Dari berbagai pengertian politik menurut para ahli di atas, dapat disimpulkan bahwa politik secara teoritis meliputi keseluruhan asas dan ciri khas dari negara tanpa membahas aktivitas dan tujuan yang akan dicapai negara. Sedangkan secara praktis, politik mempelajari negara sebagai suatu lembaga yang bergerak dengan fungsi-fungsi dan tujuan-tujuan tertentu (negara sebagai lembaga yang dinamis).

2. Asal Mula Kata Politik

Politik berasal dari bahasa Belanda politiek dan bahasa Inggris politics, yang masing-masing bersumber dari bahasa Yunani τα πολιτικά (politika - yang berhubungan dengan negara) dengan akar katanya πολίτης (polites - warga negara) dan mπόλις(polis - negara kota). Secara etimologi kata "politik" masih berhubungan dengan polisi, kebijakan. Kata "politis" berarti hal-hal yang berhubungan dengan politik. Kata "politisi" berarti orang-orang yang menekuni hal politik. Aristoteles (384-322 SM) dapat dianggap sebagai orang pertama yang memperkenalkan kata politik melalui pengamatannya tentang manusia yang ia sebut zoon politikon.

3. Sejarah Politik

Ilmu politik adalah salah satu ilmu tertua dari berbagai cabang ilmu yang ada. Sejak orang mulai hidup bersama, masalah tentang pengaturan dan pengawasan dimulai. Sejak itu para pemikir politik mulai membahas masalah-masalah yang menyangkut batasan penerapan kekuasaan, hubungan antara yang memerintah serta yang diperintah, serta sistem apa yang paling baik menjamin adanya pemenuhan kebutuhan tentang pengaturan dan pengawasan.

Ilmu politik diawali dengan baik pada masa Yunani Kuno, membuat peningkatan pada masa Romawi, tidak terlalu berkembang di Zaman Pertengahan, sedikit berkembang pada Zaman Renaissance dan Penerangan, membuat beberapa perkembangan substansial pada abad 19, dan kemudian berkembang sangat pesat pada abad 20 karena ilmu politik mendapatkan karakteristik tersendiri.

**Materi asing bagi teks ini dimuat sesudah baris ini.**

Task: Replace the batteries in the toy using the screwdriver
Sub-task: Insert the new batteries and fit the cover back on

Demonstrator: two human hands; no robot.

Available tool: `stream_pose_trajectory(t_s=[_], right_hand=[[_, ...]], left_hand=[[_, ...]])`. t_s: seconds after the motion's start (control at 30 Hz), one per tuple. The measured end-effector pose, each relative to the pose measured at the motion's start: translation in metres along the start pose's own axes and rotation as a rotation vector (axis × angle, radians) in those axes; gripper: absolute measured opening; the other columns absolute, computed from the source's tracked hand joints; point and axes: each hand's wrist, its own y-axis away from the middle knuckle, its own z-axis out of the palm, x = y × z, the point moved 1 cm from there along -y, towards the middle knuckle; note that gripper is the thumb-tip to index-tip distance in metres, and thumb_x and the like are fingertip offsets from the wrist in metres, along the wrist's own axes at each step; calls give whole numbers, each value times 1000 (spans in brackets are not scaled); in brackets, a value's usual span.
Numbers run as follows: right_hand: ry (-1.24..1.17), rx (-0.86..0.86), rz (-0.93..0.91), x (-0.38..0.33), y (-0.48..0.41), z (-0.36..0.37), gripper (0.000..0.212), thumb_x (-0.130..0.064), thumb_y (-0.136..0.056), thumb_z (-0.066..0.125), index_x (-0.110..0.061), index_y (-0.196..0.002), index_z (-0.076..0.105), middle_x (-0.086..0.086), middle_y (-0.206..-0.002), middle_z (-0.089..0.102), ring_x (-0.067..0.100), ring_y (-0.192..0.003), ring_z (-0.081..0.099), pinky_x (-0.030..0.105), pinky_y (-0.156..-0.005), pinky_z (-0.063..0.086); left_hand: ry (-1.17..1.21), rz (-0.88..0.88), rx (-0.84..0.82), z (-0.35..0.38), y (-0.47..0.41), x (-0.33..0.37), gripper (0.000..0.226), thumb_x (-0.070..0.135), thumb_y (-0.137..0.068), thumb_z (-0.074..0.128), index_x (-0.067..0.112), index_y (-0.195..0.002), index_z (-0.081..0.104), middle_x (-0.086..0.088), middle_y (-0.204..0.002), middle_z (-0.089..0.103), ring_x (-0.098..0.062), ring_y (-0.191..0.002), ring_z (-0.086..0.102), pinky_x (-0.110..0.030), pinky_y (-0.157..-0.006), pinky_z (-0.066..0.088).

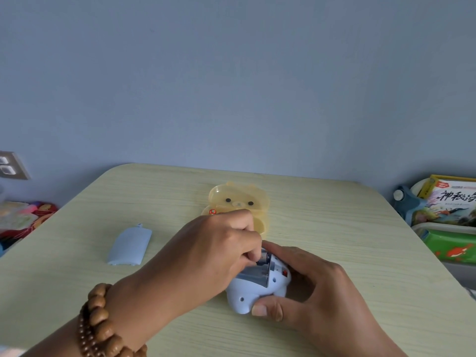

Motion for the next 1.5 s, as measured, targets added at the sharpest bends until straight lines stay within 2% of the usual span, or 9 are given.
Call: stream_pose_trajectory(t_s=[0.17,0.3,0.43,0.6,0.73,1.03,1.27,1.37,1.5], right_hand=[[-29,-1,33,1,2,0,78,-31,-53,99,-43,-123,67,-18,-109,75,-1,-99,72,18,-82,57],[-119,1,71,2,3,2,79,-28,-49,101,-50,-115,65,-20,-101,77,0,-89,75,13,-78,57],[-29,66,-30,0,3,1,68,-48,-49,94,-48,-110,63,-15,-92,72,9,-69,69,17,-68,56],[61,99,-181,3,4,3,57,-51,-66,87,-32,-116,69,-11,-117,67,12,-97,69,26,-74,57],[125,97,-212,4,4,6,53,-58,-70,81,-36,-116,66,-16,-121,62,10,-100,67,24,-75,57],[276,69,-185,-3,5,14,56,-74,-76,62,-37,-118,57,-22,-118,57,-10,-90,57,3,-71,45],[197,51,-195,-2,6,11,50,-56,-80,73,-33,-123,58,-16,-123,56,5,-102,64,16,-76,53],[141,43,-180,1,8,8,45,-38,-85,74,-33,-127,58,-13,-128,56,12,-111,64,30,-81,57],[104,46,-167,3,8,7,44,-31,-85,72,-36,-126,58,-9,-131,57,13,-118,62,32,-87,56]], left_hand=[[127,-15,23,-6,5,0,9,39,-85,75,31,-87,72,18,-96,62,-2,-86,62,-24,-74,51],[205,-107,-125,-15,17,-9,76,71,-65,78,47,-132,52,36,-138,44,17,-129,40,-1,-101,31],[267,-187,-183,-6,22,-16,95,71,-55,85,50,-139,47,41,-133,50,22,-124,44,-9,-102,40],[298,-174,-146,-4,19,-18,81,63,-53,90,38,-126,66,37,-131,55,20,-124,46,-4,-101,37],[298,-179,-157,-4,19,-17,78,61,-55,91,40,-126,66,39,-133,52,21,-125,45,-2,-101,36],[307,-174,-150,-5,17,-19,74,58,-59,90,42,-127,65,38,-133,52,21,-125,44,-3,-100,37],[348,-177,-109,0,22,-17,74,55,-60,91,39,-128,65,36,-133,54,20,-125,45,0,-98,35],[377,-197,-85,3,25,-17,89,60,-56,90,41,-135,55,33,-133,56,17,-124,49,-8,-101,41],[393,-249,-85,-14,28,-36,104,59,-48,90,43,-141,46,29,-134,57,17,-122,51,-11,-104,43]])
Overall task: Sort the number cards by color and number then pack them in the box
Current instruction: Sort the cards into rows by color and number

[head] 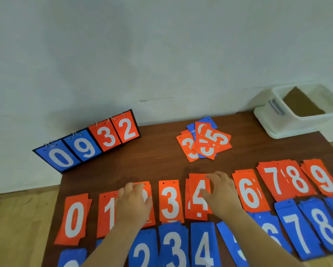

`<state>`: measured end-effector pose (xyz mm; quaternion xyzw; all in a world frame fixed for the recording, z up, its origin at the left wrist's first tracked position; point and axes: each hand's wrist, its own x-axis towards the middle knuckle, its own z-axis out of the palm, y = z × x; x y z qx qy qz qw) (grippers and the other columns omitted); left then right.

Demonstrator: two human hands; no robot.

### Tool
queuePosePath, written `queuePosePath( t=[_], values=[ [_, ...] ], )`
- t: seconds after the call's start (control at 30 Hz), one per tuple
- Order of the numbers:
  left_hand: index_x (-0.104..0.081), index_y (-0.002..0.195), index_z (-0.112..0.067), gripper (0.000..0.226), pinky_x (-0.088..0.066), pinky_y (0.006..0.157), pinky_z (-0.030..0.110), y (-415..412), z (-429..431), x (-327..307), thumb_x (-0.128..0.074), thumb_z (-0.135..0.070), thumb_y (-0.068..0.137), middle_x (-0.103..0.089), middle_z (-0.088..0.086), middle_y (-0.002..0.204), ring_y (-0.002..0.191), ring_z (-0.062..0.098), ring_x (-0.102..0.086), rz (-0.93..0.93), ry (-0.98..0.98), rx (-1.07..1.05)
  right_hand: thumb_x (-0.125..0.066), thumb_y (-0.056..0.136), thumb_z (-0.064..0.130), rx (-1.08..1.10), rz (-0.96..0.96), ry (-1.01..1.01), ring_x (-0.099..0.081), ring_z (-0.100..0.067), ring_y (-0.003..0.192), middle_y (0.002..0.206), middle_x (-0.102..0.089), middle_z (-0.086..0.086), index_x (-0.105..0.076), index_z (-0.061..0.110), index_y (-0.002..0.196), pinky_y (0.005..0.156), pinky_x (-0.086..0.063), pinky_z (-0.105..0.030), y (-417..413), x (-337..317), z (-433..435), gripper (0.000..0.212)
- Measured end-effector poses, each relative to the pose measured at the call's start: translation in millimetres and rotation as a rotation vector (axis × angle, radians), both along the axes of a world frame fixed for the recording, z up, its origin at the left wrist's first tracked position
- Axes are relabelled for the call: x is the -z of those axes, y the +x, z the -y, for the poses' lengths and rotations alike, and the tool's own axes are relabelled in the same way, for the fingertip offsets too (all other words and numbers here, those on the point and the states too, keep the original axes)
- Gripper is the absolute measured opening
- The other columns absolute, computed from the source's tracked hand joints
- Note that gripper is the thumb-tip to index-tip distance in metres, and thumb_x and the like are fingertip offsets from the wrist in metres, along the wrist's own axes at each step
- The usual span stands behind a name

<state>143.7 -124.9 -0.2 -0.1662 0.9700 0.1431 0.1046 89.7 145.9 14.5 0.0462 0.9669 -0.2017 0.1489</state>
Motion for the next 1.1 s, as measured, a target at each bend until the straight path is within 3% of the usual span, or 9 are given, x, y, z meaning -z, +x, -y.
queuePosePath(
  t=[0.17, 0.33, 0.47, 0.53, 0.63, 0.77, 1.1],
  values=[
    [-0.045, 0.144, -0.033, 0.059, -0.041, 0.110, 0.040, 11.4, -63.3, -15.4, -0.058, -0.057, 0.091, -0.046, -0.002, 0.144, 0.134, 0.021, -0.042, 0.003, -0.022, -0.052, -0.069, 0.087, 0.048, 0.059, -0.048, -0.057, -0.040, -0.026, 0.136, 0.151, -0.041, 0.001, -0.053, 0.032, 0.139, 0.108, -0.043, -0.043, 0.0, -20.5, -84.3, 0.057],
    [-0.050, 0.136, -0.030, 0.054, -0.046, 0.097, 0.034, 33.4, -144.3, -24.1, -0.057, -0.057, 0.091, -0.054, -0.005, 0.126, 0.120, 0.019, -0.050, -0.090, -0.079, -0.047, -0.067, 0.084, 0.061, 0.067, -0.068, -0.024, -0.042, -0.030, 0.135, 0.150, -0.043, -0.002, -0.049, 0.028, 0.144, 0.110, -0.042, -0.047, 4.5, -37.2, -188.5, 0.071],
    [-0.040, 0.143, -0.030, 0.068, -0.043, 0.107, 0.041, 39.8, -190.5, -25.4, -0.048, -0.069, 0.087, -0.047, 0.001, 0.143, 0.132, 0.025, -0.044, -0.001, -0.128, -0.071, -0.064, 0.082, 0.068, 0.079, -0.040, 0.031, -0.037, -0.031, 0.142, 0.156, -0.039, -0.003, -0.043, 0.029, 0.148, 0.112, -0.040, -0.051, 2.9, -46.9, -240.7, 0.080],
    [-0.040, 0.141, -0.030, 0.069, -0.043, 0.106, 0.041, 39.7, -202.9, -29.4, -0.044, -0.071, 0.086, -0.046, 0.002, 0.142, 0.131, 0.026, -0.044, 0.012, -0.176, -0.078, -0.064, 0.081, 0.068, 0.055, -0.028, 0.039, -0.035, -0.031, 0.143, 0.157, -0.037, -0.004, -0.041, 0.029, 0.149, 0.113, -0.039, -0.050, -1.5, -48.9, -253.0, 0.081],
    [-0.044, 0.140, -0.029, 0.066, -0.043, 0.105, 0.041, 31.8, -204.6, -37.7, -0.044, -0.071, 0.088, -0.048, 0.004, 0.142, 0.130, 0.026, -0.045, 0.032, -0.228, -0.067, -0.063, 0.083, 0.067, 0.009, -0.012, 0.028, -0.034, -0.031, 0.144, 0.159, -0.034, -0.004, -0.039, 0.028, 0.150, 0.113, -0.039, -0.049, -15.3, -50.0, -253.6, 0.081],
    [-0.037, 0.150, -0.028, 0.075, -0.035, 0.114, 0.047, 6.5, -195.9, -39.8, -0.045, -0.071, 0.090, -0.036, 0.009, 0.157, 0.143, 0.032, -0.034, 0.121, -0.211, -0.106, -0.064, 0.084, 0.063, -0.052, 0.019, 0.010, -0.035, -0.031, 0.144, 0.159, -0.034, -0.004, -0.039, 0.031, 0.150, 0.111, -0.041, -0.049, -43.7, -45.5, -237.8, 0.078],
    [-0.031, 0.154, -0.035, 0.074, -0.040, 0.111, 0.049, -122.4, -162.7, -7.5, -0.058, -0.063, 0.091, -0.034, 0.008, 0.155, 0.143, 0.031, -0.034, 0.254, -0.105, -0.047, -0.068, 0.088, 0.054, -0.109, 0.136, -0.027, -0.036, -0.032, 0.141, 0.154, -0.037, -0.006, -0.045, 0.026, 0.147, 0.109, -0.041, -0.045, -151.2, -21.7, -162.6, 0.069]
  ],
)
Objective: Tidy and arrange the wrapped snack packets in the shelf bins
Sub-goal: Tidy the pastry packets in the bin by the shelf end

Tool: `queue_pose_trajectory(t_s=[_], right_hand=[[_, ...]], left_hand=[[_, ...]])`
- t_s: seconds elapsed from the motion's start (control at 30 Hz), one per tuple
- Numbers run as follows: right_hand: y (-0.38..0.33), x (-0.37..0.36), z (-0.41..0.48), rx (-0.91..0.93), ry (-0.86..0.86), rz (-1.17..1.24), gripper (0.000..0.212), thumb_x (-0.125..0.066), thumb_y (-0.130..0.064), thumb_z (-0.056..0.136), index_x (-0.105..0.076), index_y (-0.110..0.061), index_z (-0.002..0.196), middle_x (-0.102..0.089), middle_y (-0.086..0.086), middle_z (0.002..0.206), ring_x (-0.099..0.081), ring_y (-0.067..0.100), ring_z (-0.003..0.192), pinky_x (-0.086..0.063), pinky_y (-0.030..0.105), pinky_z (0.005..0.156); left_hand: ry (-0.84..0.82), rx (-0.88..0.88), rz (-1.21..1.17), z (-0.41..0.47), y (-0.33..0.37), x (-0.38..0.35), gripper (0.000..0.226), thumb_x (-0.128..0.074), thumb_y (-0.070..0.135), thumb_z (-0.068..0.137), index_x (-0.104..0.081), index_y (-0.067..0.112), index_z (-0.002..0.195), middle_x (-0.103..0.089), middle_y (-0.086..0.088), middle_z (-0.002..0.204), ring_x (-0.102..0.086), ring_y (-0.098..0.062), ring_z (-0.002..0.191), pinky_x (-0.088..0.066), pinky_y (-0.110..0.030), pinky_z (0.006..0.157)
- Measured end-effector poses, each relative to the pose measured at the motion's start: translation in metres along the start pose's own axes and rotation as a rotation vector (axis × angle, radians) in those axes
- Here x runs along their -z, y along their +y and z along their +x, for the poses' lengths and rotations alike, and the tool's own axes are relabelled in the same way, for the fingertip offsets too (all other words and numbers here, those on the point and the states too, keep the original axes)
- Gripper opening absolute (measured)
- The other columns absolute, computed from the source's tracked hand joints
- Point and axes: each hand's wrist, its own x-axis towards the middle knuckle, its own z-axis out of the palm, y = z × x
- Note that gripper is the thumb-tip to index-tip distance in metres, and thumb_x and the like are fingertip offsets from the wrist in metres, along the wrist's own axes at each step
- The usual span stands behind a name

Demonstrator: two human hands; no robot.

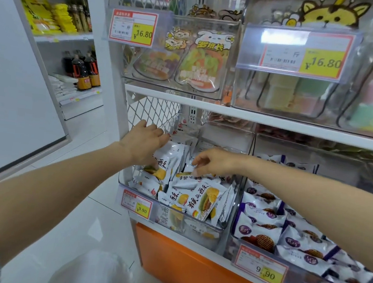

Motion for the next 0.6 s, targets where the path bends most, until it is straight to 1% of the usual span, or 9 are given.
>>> queue_pose_trajectory(t_s=[0.07, 0.13, 0.23, 0.33, 0.4, 0.47, 0.5, 0.53, 0.6], right_hand=[[0.000, -0.003, 0.007, -0.045, -0.076, -0.014, 0.057, -0.069, -0.039, 0.083, -0.048, -0.017, 0.132, -0.051, -0.005, 0.121, -0.051, 0.017, 0.110, -0.042, 0.030, 0.098], [0.001, -0.006, 0.011, -0.075, -0.104, -0.016, 0.063, -0.073, -0.038, 0.080, -0.046, -0.017, 0.134, -0.049, 0.000, 0.132, -0.050, 0.021, 0.118, -0.042, 0.036, 0.103], [-0.001, -0.006, 0.012, -0.098, -0.146, -0.023, 0.072, -0.074, -0.034, 0.079, -0.041, -0.013, 0.139, -0.042, 0.001, 0.142, -0.043, 0.020, 0.128, -0.037, 0.031, 0.106], [-0.004, -0.006, 0.012, -0.128, -0.146, -0.078, 0.070, -0.076, -0.037, 0.077, -0.048, -0.008, 0.135, -0.047, 0.005, 0.139, -0.048, 0.022, 0.120, -0.040, 0.033, 0.104], [-0.005, -0.006, 0.011, -0.144, -0.123, -0.095, 0.072, -0.076, -0.037, 0.077, -0.049, 0.000, 0.132, -0.049, 0.016, 0.135, -0.051, 0.031, 0.118, -0.040, 0.037, 0.104], [-0.005, -0.006, 0.008, -0.140, -0.115, -0.094, 0.070, -0.074, -0.034, 0.078, -0.046, 0.003, 0.131, -0.050, 0.021, 0.132, -0.055, 0.032, 0.109, -0.044, 0.034, 0.095], [-0.006, -0.004, 0.006, -0.130, -0.118, -0.090, 0.065, -0.073, -0.032, 0.079, -0.047, 0.000, 0.129, -0.054, 0.019, 0.125, -0.055, 0.025, 0.096, -0.046, 0.029, 0.082], [-0.007, -0.003, 0.003, -0.123, -0.120, -0.082, 0.059, -0.072, -0.031, 0.080, -0.046, -0.004, 0.126, -0.055, 0.013, 0.116, -0.051, 0.017, 0.085, -0.044, 0.025, 0.070], [-0.008, 0.001, -0.002, -0.109, -0.102, -0.057, 0.054, -0.071, -0.027, 0.082, -0.042, -0.009, 0.123, -0.050, 0.002, 0.102, -0.043, 0.011, 0.077, -0.036, 0.022, 0.059]], left_hand=[[0.011, 0.005, -0.017, -0.001, -0.001, -0.003, 0.057, -0.058, 0.060, 0.079, -0.045, 0.020, 0.117, -0.053, -0.001, 0.117, -0.047, -0.021, 0.111, -0.033, -0.034, 0.092], [0.019, 0.004, -0.028, -0.002, -0.001, -0.005, 0.054, -0.057, 0.060, 0.080, -0.046, 0.021, 0.116, -0.052, -0.001, 0.116, -0.047, -0.021, 0.111, -0.033, -0.033, 0.090], [0.033, -0.002, -0.030, -0.003, 0.000, -0.007, 0.054, -0.055, 0.061, 0.081, -0.047, 0.021, 0.116, -0.052, -0.001, 0.116, -0.047, -0.021, 0.111, -0.034, -0.034, 0.091], [0.040, 0.008, -0.031, -0.005, -0.001, -0.010, 0.057, -0.053, 0.063, 0.081, -0.045, 0.021, 0.118, -0.050, -0.002, 0.118, -0.045, -0.021, 0.113, -0.033, -0.034, 0.092], [0.057, 0.015, -0.027, -0.006, 0.000, -0.010, 0.059, -0.052, 0.064, 0.081, -0.044, 0.022, 0.120, -0.049, -0.002, 0.120, -0.044, -0.021, 0.114, -0.033, -0.034, 0.092], [0.065, 0.016, -0.008, -0.007, 0.002, -0.010, 0.059, -0.052, 0.063, 0.082, -0.043, 0.021, 0.123, -0.048, -0.002, 0.121, -0.043, -0.022, 0.115, -0.033, -0.034, 0.093], [0.065, 0.018, -0.007, -0.007, 0.002, -0.010, 0.059, -0.052, 0.062, 0.082, -0.043, 0.021, 0.123, -0.048, -0.003, 0.122, -0.043, -0.022, 0.115, -0.033, -0.034, 0.093], [0.063, 0.023, -0.019, -0.007, 0.003, -0.010, 0.058, -0.052, 0.061, 0.083, -0.044, 0.021, 0.123, -0.049, -0.002, 0.122, -0.044, -0.022, 0.115, -0.034, -0.034, 0.093], [0.063, 0.038, -0.058, -0.007, 0.003, -0.010, 0.055, -0.054, 0.060, 0.082, -0.046, 0.021, 0.121, -0.050, -0.002, 0.121, -0.045, -0.021, 0.114, -0.035, -0.033, 0.092]])
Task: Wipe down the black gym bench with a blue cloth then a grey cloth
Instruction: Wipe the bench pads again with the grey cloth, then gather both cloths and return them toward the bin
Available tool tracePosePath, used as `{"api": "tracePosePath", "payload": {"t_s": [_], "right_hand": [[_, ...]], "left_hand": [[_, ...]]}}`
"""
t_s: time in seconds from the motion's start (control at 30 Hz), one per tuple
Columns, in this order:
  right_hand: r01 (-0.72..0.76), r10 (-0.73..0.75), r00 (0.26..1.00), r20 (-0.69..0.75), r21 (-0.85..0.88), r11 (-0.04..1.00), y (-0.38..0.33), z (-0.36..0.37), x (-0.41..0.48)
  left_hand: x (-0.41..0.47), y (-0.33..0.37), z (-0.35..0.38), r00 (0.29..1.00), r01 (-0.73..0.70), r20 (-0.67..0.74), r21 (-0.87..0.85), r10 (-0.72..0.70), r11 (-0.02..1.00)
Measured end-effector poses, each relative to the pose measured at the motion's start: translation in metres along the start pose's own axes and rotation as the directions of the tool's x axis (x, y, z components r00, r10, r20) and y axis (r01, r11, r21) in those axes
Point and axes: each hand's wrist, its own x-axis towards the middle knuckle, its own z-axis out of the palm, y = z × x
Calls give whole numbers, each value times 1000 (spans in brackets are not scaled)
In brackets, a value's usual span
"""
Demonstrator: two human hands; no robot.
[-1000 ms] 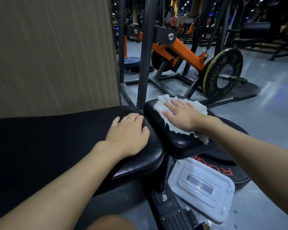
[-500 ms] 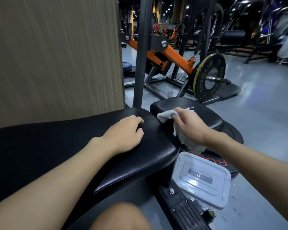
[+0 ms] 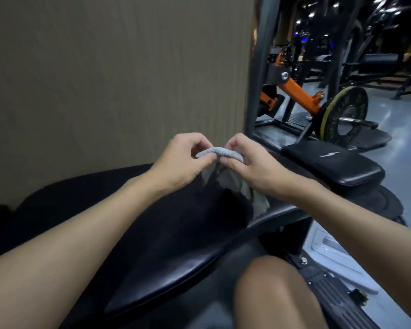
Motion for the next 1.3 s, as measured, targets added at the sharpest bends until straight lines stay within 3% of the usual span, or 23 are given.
{"api": "tracePosePath", "payload": {"t_s": [0.17,0.4,0.57,0.67,0.83,0.9,0.97,1.03,1.13,1.2,1.3], "right_hand": [[-12,-26,971,239,160,987,-74,56,15],[9,-94,923,372,224,975,-161,147,35],[90,-166,904,394,205,975,-223,215,50],[116,-155,934,323,136,984,-253,256,60],[-116,-14,945,328,374,920,-299,318,68],[-287,41,899,435,517,806,-317,339,69],[-431,-12,823,569,637,640,-331,354,68],[-485,-77,778,624,673,559,-338,365,65],[-406,-106,794,598,652,640,-345,385,57],[-369,-26,849,527,628,685,-346,399,57],[-353,68,891,450,589,727,-342,417,58]], "left_hand": [[-50,-20,-103,995,15,-103,148,0,989],[-133,-51,-225,979,137,-181,217,-98,966],[-198,-70,-287,926,230,-336,140,-172,963],[-234,-82,-318,870,281,-449,108,-206,953],[-280,-97,-358,820,326,-533,138,-207,935],[-291,-102,-368,816,350,-536,163,-215,922],[-300,-106,-372,814,362,-535,167,-224,917],[-309,-109,-373,820,360,-522,153,-235,920],[-327,-110,-372,832,358,-480,81,-278,930],[-341,-112,-375,833,356,-471,58,-289,933],[-359,-137,-399,728,460,-618,117,-298,880]]}}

Ilmu politik sebagai pemikiran mengenai Negara sudah dimulai pada tahun 450 S.M. seperti dalam karya Herodotus, Plato, Aristoteles, dan lainnya. Di beberapa pusat kebudayaan Asia seperti India dan Cina, telah terkumpul beberapa karya tulis bermutu. Tulisan-tulisan dari India terkumpul dalam kesusasteraan Dharmasatra dan Arthasastra, berasal kira-kira dari tahun 500 S.M. Di antara filsuf Cina terkenal, ada Konfusius, Mencius, dan Shan Yang(±350 S.M.).

Di Indonesia sendiri ada beberapa karya tulis tentang kenegaraan, misalnya Negarakertagama sekitar abad 13 dan Babad Tanah Jawi. Kesusasteraan di Negara-negara Asia mulai mengalami kemunduran karena terdesak oleh pemikiran Barat yang dibawa oleh Negara-negara penjajah dari Barat.

Di Negara-negara benua Eropa sendiri bahasan mengenai politik pada abad ke-18 dan ke-19 banyak dipengaruhi oleh ilmu hukum, karena itu ilmu politik hanya berfokus pada negara. Selain ilmu hukum, pengaruh ilmu sejarah dan filsafat pada ilmu politik masih terasa sampai perang Dunia II.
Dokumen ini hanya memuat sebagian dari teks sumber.